資産バリュー株の選び方


 資産バリュー株を見つける上で、最も基本的な指標はPBR(株価純資産倍率)です。
株主の持分である純資産が株価に対してどのくらいの比率であるか示す指標です。
一般的には、PBRが1倍を割れると割安といわれていますが、不況期には東証1部上場の優良企業の中にもPBRが1倍どころか0.5倍になる企業も多数存在するのであてにはなりません。
また、倒産寸前の株式になると株価が暴落するため、見かけの純資産に対し株価が非常に安くなり、PBRは0.1倍を割り込むこともよくあります。

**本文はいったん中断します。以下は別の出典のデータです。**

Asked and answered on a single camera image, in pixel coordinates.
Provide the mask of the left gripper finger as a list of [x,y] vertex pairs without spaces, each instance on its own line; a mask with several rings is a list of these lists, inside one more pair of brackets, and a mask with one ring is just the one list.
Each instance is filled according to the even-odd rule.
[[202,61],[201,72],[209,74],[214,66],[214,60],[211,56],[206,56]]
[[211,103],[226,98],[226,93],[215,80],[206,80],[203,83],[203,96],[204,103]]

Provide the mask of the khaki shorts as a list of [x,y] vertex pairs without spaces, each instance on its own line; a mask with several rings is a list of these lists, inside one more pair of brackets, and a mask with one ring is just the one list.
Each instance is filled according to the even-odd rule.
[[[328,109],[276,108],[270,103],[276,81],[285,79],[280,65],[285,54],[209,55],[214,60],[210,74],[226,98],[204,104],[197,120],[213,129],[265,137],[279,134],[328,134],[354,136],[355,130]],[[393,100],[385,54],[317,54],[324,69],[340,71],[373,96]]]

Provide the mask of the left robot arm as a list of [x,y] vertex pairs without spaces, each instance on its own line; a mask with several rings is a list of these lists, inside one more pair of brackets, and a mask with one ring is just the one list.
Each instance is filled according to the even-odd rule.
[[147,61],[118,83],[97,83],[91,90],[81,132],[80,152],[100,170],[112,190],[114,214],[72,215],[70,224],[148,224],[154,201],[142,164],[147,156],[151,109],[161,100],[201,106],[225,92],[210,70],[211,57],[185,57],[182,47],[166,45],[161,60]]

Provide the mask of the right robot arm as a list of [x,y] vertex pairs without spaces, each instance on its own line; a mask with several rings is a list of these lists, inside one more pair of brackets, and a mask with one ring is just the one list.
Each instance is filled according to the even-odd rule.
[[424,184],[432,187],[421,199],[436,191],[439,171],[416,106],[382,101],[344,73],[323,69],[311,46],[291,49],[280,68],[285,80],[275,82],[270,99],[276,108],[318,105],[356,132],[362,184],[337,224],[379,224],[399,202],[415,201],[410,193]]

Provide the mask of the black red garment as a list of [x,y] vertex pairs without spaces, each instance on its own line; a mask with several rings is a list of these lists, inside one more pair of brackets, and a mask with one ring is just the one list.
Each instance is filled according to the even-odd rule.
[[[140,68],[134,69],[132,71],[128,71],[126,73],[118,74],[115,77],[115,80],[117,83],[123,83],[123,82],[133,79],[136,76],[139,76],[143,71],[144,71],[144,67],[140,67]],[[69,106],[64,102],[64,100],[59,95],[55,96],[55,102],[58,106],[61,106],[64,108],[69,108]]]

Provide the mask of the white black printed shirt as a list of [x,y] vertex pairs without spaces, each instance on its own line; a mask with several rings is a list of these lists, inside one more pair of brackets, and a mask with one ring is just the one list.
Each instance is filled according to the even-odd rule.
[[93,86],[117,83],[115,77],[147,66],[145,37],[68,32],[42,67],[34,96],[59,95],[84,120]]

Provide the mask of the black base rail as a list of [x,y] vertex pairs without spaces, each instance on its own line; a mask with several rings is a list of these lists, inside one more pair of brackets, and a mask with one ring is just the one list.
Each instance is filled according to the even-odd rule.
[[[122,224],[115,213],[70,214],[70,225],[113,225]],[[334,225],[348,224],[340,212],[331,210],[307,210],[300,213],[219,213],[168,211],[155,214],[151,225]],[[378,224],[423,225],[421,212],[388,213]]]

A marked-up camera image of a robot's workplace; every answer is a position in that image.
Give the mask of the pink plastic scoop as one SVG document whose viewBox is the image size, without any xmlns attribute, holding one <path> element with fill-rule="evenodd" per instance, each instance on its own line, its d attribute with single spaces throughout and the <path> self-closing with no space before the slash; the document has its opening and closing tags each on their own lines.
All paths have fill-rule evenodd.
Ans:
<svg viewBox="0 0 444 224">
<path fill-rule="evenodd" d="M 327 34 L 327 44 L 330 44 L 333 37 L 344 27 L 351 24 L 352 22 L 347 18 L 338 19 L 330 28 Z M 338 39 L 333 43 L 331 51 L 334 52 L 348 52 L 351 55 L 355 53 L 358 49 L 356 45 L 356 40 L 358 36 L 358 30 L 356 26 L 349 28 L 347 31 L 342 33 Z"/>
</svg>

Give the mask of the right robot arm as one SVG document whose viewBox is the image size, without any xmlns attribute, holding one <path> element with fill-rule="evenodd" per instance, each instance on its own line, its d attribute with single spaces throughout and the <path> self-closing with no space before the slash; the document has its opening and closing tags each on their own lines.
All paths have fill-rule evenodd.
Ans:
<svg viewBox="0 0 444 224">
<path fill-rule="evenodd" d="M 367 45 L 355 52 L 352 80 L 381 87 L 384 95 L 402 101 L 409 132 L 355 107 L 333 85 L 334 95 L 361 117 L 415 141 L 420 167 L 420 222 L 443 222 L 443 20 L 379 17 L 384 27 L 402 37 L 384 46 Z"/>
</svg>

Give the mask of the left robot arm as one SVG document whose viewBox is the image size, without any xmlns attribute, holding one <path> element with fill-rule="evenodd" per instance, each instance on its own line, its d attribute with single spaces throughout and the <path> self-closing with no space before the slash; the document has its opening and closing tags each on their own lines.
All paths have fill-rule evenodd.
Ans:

ですから、PBRだけで資産バリュー株かどうかを見分けるのは、困難です。
特に赤字を垂れ流している企業のPBRは、あまり役に立ちません。
その他で一般的に用いられる指標は、ネットキャッシュです。
ネットキャッシュとは、現預金+有価証券-有利子負債で表され、企業が容易に使える資産を表します。
ネットキャッシュが時価総額と比べて割安なら、企業を完全に買収したときに換金性の高い資産だけで企業買収資金をまかなうことができる計算になります。
しかし、事業がまともでネットキャッシュが豊富な企業は普段はなかなか存在しないので、そのような企業を見かけたら、チャンスかもしれません。